In case of mitosis, the cell splits, thus the tracking of $C_{t-1}^i$ ends and the cells in $|M_{t-1}^i|$ are initialised with two new trackers which have $C_{t-1}^i$ as their parent. The new cells in $\mathcal{S}_{t}$ that are not linked to any cell in $I_{t-1}$ are interpreted as newly detected cells which start their ``life" in $I_{t}$ without link to a parent cell.

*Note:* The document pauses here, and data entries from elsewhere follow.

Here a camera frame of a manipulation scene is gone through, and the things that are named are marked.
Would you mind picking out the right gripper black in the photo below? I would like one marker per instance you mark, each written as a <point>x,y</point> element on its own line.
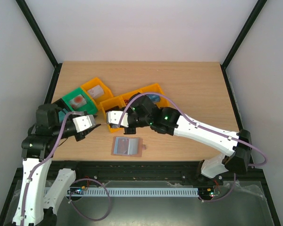
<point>129,130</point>

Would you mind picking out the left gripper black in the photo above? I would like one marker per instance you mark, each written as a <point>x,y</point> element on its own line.
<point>82,135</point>

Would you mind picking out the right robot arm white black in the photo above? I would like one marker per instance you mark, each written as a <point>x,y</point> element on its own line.
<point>234,147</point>

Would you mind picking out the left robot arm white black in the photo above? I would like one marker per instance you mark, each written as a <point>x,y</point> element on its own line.
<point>37,207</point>

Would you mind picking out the blue card stack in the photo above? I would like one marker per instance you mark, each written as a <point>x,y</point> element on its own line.
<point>154,98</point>

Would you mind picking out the teal card stack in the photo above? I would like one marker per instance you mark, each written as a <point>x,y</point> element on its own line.
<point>61,114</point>

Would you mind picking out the red white card stack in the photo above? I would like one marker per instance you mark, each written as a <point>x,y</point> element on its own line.
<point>77,102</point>

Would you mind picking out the yellow triple bin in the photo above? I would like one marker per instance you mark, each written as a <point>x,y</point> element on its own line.
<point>123,99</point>

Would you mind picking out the green bin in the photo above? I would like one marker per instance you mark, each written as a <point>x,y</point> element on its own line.
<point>90,107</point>

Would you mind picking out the black bin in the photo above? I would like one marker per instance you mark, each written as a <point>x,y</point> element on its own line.
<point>61,104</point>

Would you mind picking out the yellow bin single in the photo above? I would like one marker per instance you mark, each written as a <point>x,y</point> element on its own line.
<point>92,83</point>

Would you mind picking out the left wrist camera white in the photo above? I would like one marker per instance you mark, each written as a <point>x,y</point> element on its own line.
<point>84,122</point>

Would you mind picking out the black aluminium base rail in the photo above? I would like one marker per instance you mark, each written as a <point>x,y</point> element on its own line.
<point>183,172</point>

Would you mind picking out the light blue cable duct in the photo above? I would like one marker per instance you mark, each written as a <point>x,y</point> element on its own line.
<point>134,192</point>

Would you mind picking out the left black frame post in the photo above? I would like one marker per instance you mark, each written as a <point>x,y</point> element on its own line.
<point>37,31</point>

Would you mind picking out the black frame post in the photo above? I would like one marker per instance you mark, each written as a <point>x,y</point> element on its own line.
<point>37,31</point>
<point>244,31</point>

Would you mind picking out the right black frame post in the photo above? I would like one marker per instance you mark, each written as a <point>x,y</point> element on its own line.
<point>244,31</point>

\subsubsection{Re-segmentation} 
In case of a detected collision of two or more cells into a cell $C_{t}^i$, cell $C_{t}^i$ is re-segmented in such a manner that the new number of segments matches the number of colliding cells. This is achieved using watershed deconvolution as described in the work of \citet{kachouie2008watershed}. To prevent over-segmentation of the cell $C_{t}^i$, which adversely affects segmentation accuracy, the relative position of the centroids of the cells in $I_{t-1}$ are used as the seeds for the segmentation algorithm. An illustration showing re-segmentation of cells is shown in Figure \ref{fig:collision}.

The above algorithm is designed as a simple and general method to track biological cells of different size, shape and movement patterns. Volatile trajectories and unpredictability of cell location are dealt with using one approach for all datasets, with the re-segmentation being invariant to cell morphology and image properties. 
% The re-segmentation refinement through tracking is performed without the need for manually picking parameters that work well for each specific dataset but is a uniform method invariant to cell morphology and image properties.